De acordo com Santos (2021), no Brasil, esse movimento parece ter tomado corpo a partir do fim da ditadura militar e a retomada do regime democrático. Ao analisar a trajetória dessas políticas de memória, a autora avalia como conflituosa a relação do Estado Brasileiro com a construção da memória do período pós-ditadura. As tensões entre diferentes setores do governo, sobretudo militares, na condução de ações de “desarquivamento do passado” impõe limites importantes a efetivação dessas políticas. Importante destacar também a ausência de grupos historicamente marginalizados como indígenas, camponeses e LGBTQIAPN+ nos processos de reparação e na participação na construção dessas ações. Todos esses conflitos se tornaram ainda mais intensos com a ascensão de discursos e práticas ultraconservadoras como aquelas que garantiram a vitória de Jair Bolsonaro nas urnas, em 2018.   

As estratégias de “falsificação do passado” operadas por esses discursos acentuaram a necessidade de adensar a relação entre memória, patrimônios e cidadania. Frente a esse contexto, rememorar o passado tornou-se estratégia política estratégica para coletivos historicamente silenciados. As disputas contra o esquecimento assumiram a forma de luta por justiça (Yerushalmi, 1996 apud Santos, 2021). É a partir desse contexto que situamos a necessidade de refletir sobre as diferentes agendas, agentes e estratégias de agenciamento que envolvem a contestação de narrativas patrimoniais canônicas. Convidamos para esse dossiê, artigos que, a partir de abordagens etnográficas, ajudem a adensar as reflexões sobre patrimônios insurgentes e incômodos, contramemórias e memórias sensíveis, a fim de promover um debate produtivo sobre patrimônios, direitos humanos e exercício da cidadania.

 

Referências:

ABREU, Regina. A patrimonialização das diferenças e os novos sujeitos de direito coletivo no Brasil. In: TARDY, Céline; DODEBEI (org.). Memória e novos patrimônios. Brasil: OpenEdition Press, 2015. p. 67-93.

GONÇALVES, José Reginaldo Santos. As transformações do patrimônio: da retórica da perda à reconstrução permanente. In: TAMASO, Izabela; LIMA FILHO, Manuel Ferreira (org.). Antropologia e Patrimônio Cultural: trajetórias e conceitos. Brasília: ABA, 2012. p. 59-74.

L’ESTOILE, Benoît de. Trinta anos de patrimônios e museus no Brasil: fragmentos de memórias subjetivas. In: CAVIGNAC, Julie; ABREU; Regina; VASSALLO, Simone (org.). Patrimônios e museus: inventando futuros. Brasília: ABA Publicações; Natal: EDUFRN, 2022. p. 11-33.

SODARO, Amy. Museus memoriais: a emergência de um novo modelo de museu. Revista PerCursos, Florianópolis, v. 20, n. 44, p. 207-231, 2019.

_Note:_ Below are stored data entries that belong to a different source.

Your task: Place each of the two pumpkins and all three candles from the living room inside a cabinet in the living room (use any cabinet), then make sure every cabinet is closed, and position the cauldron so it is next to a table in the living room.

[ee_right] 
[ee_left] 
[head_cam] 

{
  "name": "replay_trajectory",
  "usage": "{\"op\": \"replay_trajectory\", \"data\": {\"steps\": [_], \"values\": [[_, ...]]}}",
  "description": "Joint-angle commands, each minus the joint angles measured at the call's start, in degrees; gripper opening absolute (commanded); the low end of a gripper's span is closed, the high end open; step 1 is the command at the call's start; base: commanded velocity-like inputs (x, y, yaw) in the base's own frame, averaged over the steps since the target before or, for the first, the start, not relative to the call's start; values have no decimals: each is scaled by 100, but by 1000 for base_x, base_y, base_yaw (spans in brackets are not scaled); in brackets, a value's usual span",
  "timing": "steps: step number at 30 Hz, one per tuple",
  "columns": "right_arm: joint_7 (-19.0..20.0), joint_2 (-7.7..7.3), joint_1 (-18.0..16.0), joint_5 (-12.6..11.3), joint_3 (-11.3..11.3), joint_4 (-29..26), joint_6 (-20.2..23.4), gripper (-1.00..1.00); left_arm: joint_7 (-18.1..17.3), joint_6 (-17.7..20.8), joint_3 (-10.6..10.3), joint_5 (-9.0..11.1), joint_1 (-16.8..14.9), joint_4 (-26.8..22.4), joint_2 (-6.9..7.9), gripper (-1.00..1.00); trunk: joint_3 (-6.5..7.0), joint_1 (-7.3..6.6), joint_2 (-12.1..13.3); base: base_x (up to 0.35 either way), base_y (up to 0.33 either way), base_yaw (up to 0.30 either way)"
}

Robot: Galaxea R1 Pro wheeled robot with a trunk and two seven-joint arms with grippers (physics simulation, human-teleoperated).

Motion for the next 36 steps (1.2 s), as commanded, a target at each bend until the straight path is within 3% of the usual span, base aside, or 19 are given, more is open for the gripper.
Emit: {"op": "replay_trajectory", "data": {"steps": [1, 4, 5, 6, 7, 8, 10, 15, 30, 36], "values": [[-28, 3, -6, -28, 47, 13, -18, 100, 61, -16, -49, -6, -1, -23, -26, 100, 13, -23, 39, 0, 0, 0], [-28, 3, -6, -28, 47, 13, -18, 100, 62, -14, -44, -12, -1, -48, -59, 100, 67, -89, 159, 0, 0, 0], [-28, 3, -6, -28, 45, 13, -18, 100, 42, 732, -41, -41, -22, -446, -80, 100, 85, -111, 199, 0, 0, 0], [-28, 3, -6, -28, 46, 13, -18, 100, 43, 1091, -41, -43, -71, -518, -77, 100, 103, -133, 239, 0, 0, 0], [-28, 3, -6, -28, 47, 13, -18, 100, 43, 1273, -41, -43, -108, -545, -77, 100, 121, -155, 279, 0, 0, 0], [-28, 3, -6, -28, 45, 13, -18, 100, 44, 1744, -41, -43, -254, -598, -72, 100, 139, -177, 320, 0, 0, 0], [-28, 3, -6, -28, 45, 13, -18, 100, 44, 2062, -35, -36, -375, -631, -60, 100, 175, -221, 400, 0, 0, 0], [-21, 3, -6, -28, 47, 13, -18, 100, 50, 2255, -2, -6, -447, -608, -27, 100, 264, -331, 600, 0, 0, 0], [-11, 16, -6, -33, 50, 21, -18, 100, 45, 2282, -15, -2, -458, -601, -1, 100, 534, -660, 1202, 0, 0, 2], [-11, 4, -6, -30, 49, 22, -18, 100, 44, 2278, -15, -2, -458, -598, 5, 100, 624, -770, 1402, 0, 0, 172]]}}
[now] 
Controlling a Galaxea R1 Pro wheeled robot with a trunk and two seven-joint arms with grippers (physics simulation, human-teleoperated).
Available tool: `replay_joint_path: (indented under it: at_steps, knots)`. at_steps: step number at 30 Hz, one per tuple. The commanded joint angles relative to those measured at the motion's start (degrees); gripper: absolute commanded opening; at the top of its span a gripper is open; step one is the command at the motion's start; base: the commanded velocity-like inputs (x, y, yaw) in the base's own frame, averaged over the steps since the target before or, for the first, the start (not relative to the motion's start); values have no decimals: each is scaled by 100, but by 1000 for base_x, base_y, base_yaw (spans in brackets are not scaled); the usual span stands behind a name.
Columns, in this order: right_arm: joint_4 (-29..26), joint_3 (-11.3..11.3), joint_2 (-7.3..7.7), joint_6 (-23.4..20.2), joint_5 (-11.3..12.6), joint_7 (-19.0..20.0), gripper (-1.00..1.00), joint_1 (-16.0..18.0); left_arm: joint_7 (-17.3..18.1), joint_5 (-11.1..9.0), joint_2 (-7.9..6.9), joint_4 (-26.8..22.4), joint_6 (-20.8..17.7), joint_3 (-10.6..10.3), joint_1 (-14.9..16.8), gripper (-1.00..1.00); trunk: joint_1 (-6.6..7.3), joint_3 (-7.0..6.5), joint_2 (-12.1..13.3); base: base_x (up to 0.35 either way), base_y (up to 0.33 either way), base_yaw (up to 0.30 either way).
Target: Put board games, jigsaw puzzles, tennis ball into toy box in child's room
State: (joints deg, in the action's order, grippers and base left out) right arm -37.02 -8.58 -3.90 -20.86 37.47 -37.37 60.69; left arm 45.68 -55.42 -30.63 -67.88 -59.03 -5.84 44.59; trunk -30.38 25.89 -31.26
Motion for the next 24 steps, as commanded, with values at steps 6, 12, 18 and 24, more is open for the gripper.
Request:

SANTOS, Myrian Sepúlveda dos. Memória e ditadura militar: lembrando as violações de direitos humanos. Tempo Social, São Paulo, v. 33, n. 02, p. 289-309, 2021.

 

Considerando os critérios de avaliação imposto às revistas científicas, poderão ser selecionados 50% artigos de doutorandos, os demais artigos devem ter autoria de, ao menos, um doutor. Todos os artigos submetidos serão submetidos à avaliação às cegas de pareceristas externos, atendendo à política da revista. Para dar conta da diversidade de abordagens teóricas e metodológicas dos diferentes campos empíricos e problemáticas a serem debatidos, serão aceitos, preferencialmente, artigos das áreas de Antropologia e Ciências Sociais, observados os parâmetros de exogenia em relação à UFF.

Organizadores: Thiago Soliva (UFSB-BA), Patrícia Lânes (UERJ-RJ) e Milton Ribeiro (UEPA-PA).

Prazo estendido: 03/11/2025.

OBS: Como temos mais de uma chamada aberta, faz-se obrigatório indicar no campo ‘Comentários aos editores’ que a submissão é para o Dossiê “Patrimônios em disputa”.